Limit Access to Sensitive Information
Give employees only the access they need to do their job. This principle, known as least privilege, limits the damage from both compromised accounts and insider threats. Review permissions regularly. Revoke access immediately when employees change roles or leave the organization. A former employee with active credentials is an open door.
Back Up Data Regularly
Regular, tested backups give you an option other than paying a ransom when an attack hits. Store backups in a secure, offsite or cloud-based location isolated from your main network. A backup stored on the same network as your primary systems will likely be encrypted alongside them during a ransomware attack. Test your backups on a scheduled basis. A backup you have never tested is a backup you cannot rely on.
Build an Incident Response Plan
No defense stops every attack. You need a documented plan for what happens when one gets through. Your plan should specify who handles what, how to contain the attack, how to communicate with customers and regulators, and how to restore operations. According to IBM, organizations with a tested incident response plan save an average of $2.66 million per breach compared to those without one. Test and update the plan at least once per year.
Secure Your Network
Your network is the pathway attackers use to move through your systems once they get in. Segment your network so a breach in one area does not automatically give access to everything else. Require employees to use a VPN when working remotely, especially on public Wi-Fi. Use firewalls to filter traffic at the perimeter. Disable unused ports and services. These steps reduce how far an attacker gets even when your other defenses fail.
Train Your Employees
Human error contributes to the vast majority of successful cyberattacks. Run regular security awareness training that covers phishing recognition, password hygiene, safe browsing habits, and how to report suspicious activity. Use simulated phishing exercises to test what employees have learned and identify who needs more support. Make reporting easy and free of blame. Early reports stop attacks that would otherwise go unnoticed for weeks.
Conduct Regular Security Audits
Your defenses need testing, not just setup. Schedule periodic security audits to identify gaps in your controls, outdated configurations, and access permissions that have accumulated over time. Penetration testing, where a security professional attempts to breach your systems the way an attacker would, gives you a realistic view of your exposure. Treat audit findings as a prioritized action list, not a report to file away.
Consider Cyber Insurance
Cyber insurance does not prevent attacks, but it reduces the financial impact when one succeeds. A good policy covers costs related to data recovery, legal fees, regulatory fines, customer notification, and business interruption. Review policies carefully.
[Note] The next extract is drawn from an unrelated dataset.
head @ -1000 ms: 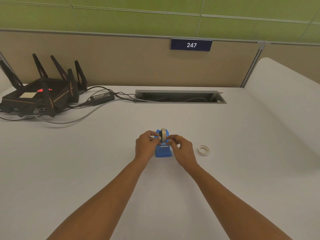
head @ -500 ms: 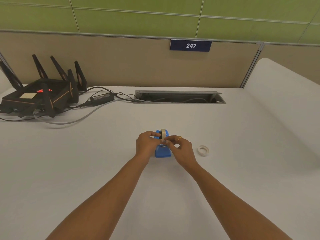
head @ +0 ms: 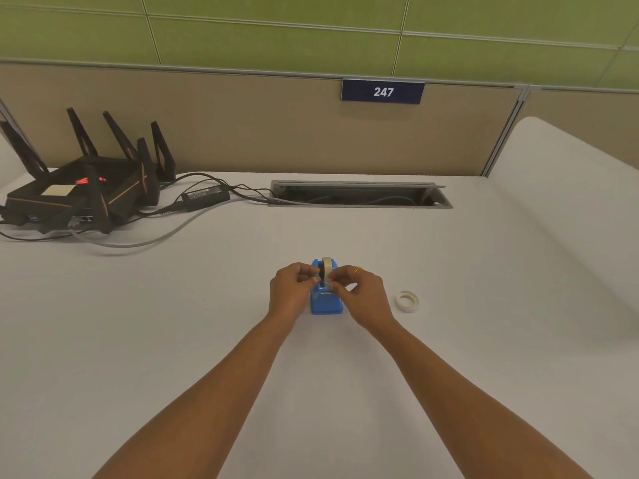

Many exclude coverage for attacks linked to unpatched vulnerabilities or inadequate security controls, so the practices described in this guide are prerequisites for getting the most out of coverage.
Invest in the Right Security Tools
Endpoint antivirus is a starting point, not a complete solution. Firewalls, email filtering, network monitoring, and threat detection systems add the layers you need. Many modern tools use machine learning to identify behavior that traditional detection would miss. Match your toolset to your actual risk profile and budget, then build from there as your needs grow.
Cyberattacks will happen. The businesses that recover are the ones that prepare before an attack occurs, not after. Enforce MFA, deploy bot mitigation, keep software patched, restrict access, back up your data, secure your network, train your team, audit your defenses, and document your response plan. Do those things consistently and you give your business a real defense against the threats most likely to cause serious damage.